American politician (born 1951)

Gayle Marie Wright (born February 3, 1951) is a former Democratic member of the Pennsylvania House of Representatives from the 2nd district.

==Biography==
Originally from Port Huron, Michigan, Wright attended Port Huron Northern High School, graduating in 1969. She earned a degree in education from the University of Akron and pursued graduate studies in correctional counseling at Gannon University.

Prior to elective office, she taught high school and middle school in Erie, Pennsylvania. She also served three terms on the Erie City Council, and was elected as city council president in 1997.

Wright was subsequently elected to represent the 2nd legislative district in the Pennsylvania House of Representatives in a special election on August 14, 2001, following the May 2001 death of Italo Cappabianca. She won a controversial endorsement by the local Democratic Committee over Cappabianca's widow, Linda.
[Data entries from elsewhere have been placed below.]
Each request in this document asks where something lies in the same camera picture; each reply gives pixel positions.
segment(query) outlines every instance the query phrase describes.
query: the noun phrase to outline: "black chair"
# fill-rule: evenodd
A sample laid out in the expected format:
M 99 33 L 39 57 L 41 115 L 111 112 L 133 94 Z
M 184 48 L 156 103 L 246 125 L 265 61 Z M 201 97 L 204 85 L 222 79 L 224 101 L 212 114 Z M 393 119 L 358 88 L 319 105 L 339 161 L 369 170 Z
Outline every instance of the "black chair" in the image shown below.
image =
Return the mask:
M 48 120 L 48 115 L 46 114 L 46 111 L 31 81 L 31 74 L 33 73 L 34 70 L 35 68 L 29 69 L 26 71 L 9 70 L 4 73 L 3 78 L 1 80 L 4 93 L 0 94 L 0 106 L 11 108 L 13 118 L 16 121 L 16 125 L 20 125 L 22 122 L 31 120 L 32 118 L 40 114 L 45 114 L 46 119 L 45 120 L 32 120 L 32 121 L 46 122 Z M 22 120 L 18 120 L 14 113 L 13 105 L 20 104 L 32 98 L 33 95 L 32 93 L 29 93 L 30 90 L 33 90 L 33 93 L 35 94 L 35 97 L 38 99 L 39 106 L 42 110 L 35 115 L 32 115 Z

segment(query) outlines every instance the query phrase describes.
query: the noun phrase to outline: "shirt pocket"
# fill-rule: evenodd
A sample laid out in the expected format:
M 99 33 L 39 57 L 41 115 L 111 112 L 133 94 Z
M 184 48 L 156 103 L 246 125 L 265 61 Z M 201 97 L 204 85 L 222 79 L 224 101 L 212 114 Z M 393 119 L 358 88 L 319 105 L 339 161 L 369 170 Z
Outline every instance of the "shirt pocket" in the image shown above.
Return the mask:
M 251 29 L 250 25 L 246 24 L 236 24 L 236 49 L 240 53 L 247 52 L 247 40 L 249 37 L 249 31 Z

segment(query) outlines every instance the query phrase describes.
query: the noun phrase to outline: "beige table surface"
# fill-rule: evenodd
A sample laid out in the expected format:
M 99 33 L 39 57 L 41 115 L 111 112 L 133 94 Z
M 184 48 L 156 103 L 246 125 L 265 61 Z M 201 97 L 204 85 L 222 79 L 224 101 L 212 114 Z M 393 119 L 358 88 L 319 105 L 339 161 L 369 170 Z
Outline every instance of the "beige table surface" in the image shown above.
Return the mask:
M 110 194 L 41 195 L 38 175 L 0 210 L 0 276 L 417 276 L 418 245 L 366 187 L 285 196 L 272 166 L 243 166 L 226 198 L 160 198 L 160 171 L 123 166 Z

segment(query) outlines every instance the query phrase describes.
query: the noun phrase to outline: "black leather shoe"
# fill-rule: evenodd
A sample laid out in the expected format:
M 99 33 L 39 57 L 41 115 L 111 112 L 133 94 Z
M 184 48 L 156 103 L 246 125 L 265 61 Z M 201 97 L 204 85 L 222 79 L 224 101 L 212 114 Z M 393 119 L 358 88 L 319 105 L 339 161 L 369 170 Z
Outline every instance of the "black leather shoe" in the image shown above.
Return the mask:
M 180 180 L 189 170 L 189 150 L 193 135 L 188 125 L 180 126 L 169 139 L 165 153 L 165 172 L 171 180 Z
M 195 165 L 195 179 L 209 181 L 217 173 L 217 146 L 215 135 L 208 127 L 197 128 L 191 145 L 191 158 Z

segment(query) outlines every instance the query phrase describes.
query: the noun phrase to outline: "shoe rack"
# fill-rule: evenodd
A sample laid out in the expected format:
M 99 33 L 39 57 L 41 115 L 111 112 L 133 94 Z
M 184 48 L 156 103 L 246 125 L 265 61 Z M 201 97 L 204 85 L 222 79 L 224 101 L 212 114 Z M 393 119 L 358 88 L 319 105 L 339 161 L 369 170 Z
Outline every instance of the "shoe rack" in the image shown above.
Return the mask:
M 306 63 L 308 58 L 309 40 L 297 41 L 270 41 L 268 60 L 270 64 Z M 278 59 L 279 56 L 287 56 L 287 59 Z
Cappabianca decided against mounting a formal write-in campaign, citing time constraints, but encouraged voters to write her in as an independent candidate. Wright won the August 14 contest with 48.2% of the vote, with Cappabianca placing second with 39.1%.

In 2002, Wright was named to the PoliticsPA list of Best Dressed Legislators.

She lost the 2002 Democratic primary election to Florindo Fabrizio.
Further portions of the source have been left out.